Sendo assim, vale ressaltar a pepita originária desta nova tradição gaúcha, a que os outros filmes parecem sempre se remeter – porque compreendendo o que ela tem de especial podemos talvez perceber até que ponto o retrato do cotidiano no cinema, mesmo que imperfeito, pode ser deflagrador. O que há de especial em Deu Pra Ti Anos 70? Talvez seja esse momento inexplicável em que caímos no truque do mágico, em que a suspensão da descrença se dá de forma mais aguda, esse ponto em que acreditamos na verdade da mentira e nos parece que a ficção encontrou a realidade – ou melhor, faz parte dela integralmente. Como umas poucas crônicas de costumes, algumas já citadas, Deu Pra Ti não parece ser apenas um retrato de vidas – mais do que a história do amor de Ceres e Marcelo ao longo de dez anos, Deu Pra Ti pretender olhar para toda a década que os personagens viveram. Dessa forma, o filme nos transmite a sensação de ser parte integrante do momento que retrata e consegue manter deste momento uma atmosfera e um calor únicos. Se há algo que o filme nos deixa, é essa convicção de que o cinema precisa se arriscar a ver e fazer parte da vida cotidiana, essa convicção de que os frutos valerão a pena, de que a colheita sempre vem.
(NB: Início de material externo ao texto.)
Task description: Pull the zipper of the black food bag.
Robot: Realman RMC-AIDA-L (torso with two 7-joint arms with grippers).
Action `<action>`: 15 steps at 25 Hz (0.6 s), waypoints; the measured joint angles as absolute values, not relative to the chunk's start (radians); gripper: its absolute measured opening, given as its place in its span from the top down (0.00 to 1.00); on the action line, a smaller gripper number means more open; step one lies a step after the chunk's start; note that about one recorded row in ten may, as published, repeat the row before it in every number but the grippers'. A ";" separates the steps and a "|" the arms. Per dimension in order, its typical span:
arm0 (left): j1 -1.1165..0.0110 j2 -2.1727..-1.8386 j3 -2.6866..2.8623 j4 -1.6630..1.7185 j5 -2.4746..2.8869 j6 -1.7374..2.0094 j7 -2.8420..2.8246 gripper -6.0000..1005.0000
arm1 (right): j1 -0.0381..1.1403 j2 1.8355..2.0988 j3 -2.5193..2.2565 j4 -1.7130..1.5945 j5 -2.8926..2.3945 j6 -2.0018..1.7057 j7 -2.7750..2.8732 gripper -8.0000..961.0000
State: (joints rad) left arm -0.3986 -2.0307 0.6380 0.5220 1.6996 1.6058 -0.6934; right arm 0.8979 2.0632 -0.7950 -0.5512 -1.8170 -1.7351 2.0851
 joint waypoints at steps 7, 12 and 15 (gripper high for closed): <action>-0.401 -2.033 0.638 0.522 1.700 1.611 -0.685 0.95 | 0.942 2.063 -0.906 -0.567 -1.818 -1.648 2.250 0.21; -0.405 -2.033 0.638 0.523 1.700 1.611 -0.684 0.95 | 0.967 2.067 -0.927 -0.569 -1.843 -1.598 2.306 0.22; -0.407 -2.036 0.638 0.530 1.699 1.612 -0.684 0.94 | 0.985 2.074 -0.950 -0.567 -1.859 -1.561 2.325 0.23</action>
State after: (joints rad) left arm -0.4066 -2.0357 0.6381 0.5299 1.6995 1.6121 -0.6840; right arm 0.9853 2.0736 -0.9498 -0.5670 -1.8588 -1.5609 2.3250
Depois de semear, a colheita acaba vindo. Veio no próprio Deu Pra Ti e veio de novo nos olhares – já nostálgicos, mas ainda curiosos – dos filmes que se seguiram. Na visão dos muitos personagens de uma geração que amadurecia em Verdes Anos, feito pouco tempo depois (três anos), na revisão do cotidiano adolescente gaúcho dos personagens Chico, Roza, Juca, Carmem e Violeta de Houve Uma vez.

É melhor então manter um olhar desconfiado para os elogios caretas a Houve Uma Vez Dois Verões. Decerto é muito bacana que tenhamos um filme tão agradável, com uma estrutura tão eficiente e uma delicadeza tão grande com seus personagens – mas o mais importante nisso não é o fato de que o filme se comunica bem com sua platéia, é o fato de que ele tem o que comunicar, ao contrário do que pensam alguns. Se a narrativa usa esquemas de estrutura de roteiro com naturalidade e inteligência, sem parecer engessada ou programada, não é isso que torna o filme rico, é seu interesse pelos dramas dos seus personagens – e a origem disto não está nos manuais de roteiro.